I left Citybikes just over a decade ago, under a rather dark cloud (not mine). Things kept going downhill from there after I left. Owners left, the co-op shrank and eventually the Annex location was closed and the beautiful mural painted over.
The most recent dust-up, where three of the four remaining co-owners decided to close down the business and divide the proceeds four ways without regard for the contributions of the dozens of former owners who’d grown and run the business since 1990. I was too sick with Long Covid at the time and chose not to get involved. 
It appears the former owners lost their fight and the annex building is up for sale, for $1.4 million.

I rode to MLK and caught a bus that would take me back to my part of town. Even if I’d had a working headlight, which I didn’t, I wasn’t comfortable riding that far in the dark.
But I loved the darkening blue sky of dusk.

It felt so good to be in the world again. 
I MUST do this more.

Monday, December 18, 2023

Save the old stuff and fix it up: vintage rack redo

The saddlebag on my Peugeot hangs a tad low, and a few times, small items have slipped through the gap between the bag and the flap. So I went about looking for a rear saddlebag rack.

I found this one online, for thirty bucks including shipping.

As you can see, it came with a lot of surface rust and some old black paint. After mulling it over for a couple of weeks, I decided I would get it sandblasted and powder coated professionally, an expensive choice but one that ensure a thorough job and longer life.

After asking for suggestions and calling around, I took it to Portland Powder Coating. They were one of the few shops that were willing to work with so small an item and, if I was willing to wait a little longer, they would wait and toss it in at the end of a larger paint run to save me some money.

They also had a few choices of color that would get it at least close to the finish on my front rack.

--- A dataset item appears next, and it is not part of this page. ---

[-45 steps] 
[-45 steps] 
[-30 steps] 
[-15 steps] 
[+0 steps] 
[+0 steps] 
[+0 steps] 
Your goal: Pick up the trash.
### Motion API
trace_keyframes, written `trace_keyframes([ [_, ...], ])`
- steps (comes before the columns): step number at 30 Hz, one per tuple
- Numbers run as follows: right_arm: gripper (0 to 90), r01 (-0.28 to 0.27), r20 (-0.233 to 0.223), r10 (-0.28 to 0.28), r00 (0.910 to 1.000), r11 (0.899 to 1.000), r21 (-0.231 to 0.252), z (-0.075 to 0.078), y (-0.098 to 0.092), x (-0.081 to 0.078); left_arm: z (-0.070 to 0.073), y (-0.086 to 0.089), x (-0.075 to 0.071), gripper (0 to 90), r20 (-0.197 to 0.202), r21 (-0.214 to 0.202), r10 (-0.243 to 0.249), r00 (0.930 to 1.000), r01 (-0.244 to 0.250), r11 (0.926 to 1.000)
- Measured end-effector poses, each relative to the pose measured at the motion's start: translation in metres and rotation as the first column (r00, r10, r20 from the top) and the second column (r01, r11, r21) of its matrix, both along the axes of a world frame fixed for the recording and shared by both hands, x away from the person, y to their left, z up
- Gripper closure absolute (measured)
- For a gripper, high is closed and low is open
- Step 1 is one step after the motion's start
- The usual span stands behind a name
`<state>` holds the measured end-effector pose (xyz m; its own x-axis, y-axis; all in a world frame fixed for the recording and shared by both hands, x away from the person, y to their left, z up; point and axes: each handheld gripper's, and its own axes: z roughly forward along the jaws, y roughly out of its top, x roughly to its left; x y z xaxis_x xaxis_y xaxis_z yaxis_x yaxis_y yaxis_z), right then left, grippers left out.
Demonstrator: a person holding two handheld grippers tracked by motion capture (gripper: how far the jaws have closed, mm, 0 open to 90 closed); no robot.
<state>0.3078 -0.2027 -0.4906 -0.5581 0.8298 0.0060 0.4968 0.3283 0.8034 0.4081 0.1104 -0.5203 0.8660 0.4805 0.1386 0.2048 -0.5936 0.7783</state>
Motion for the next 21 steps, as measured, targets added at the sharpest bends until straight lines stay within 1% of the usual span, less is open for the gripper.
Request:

I picked it up today, it looked good, though the clamps were too small and too corroded to save. I’ll get some new, rubber-coated clamps in the right size made of stainless steel, and use those to install it.

When I got it home, I held up the pieces next to my front rack to see how close the color matched.
They nailed it.

I’ll pick up the clamps next week and put it all together. It’s not a big rack, but it will be perfect for lifting my saddlebag just enough to keep things from spilling out of it. And it’s nice to save something old by fixing it up and making it nice again.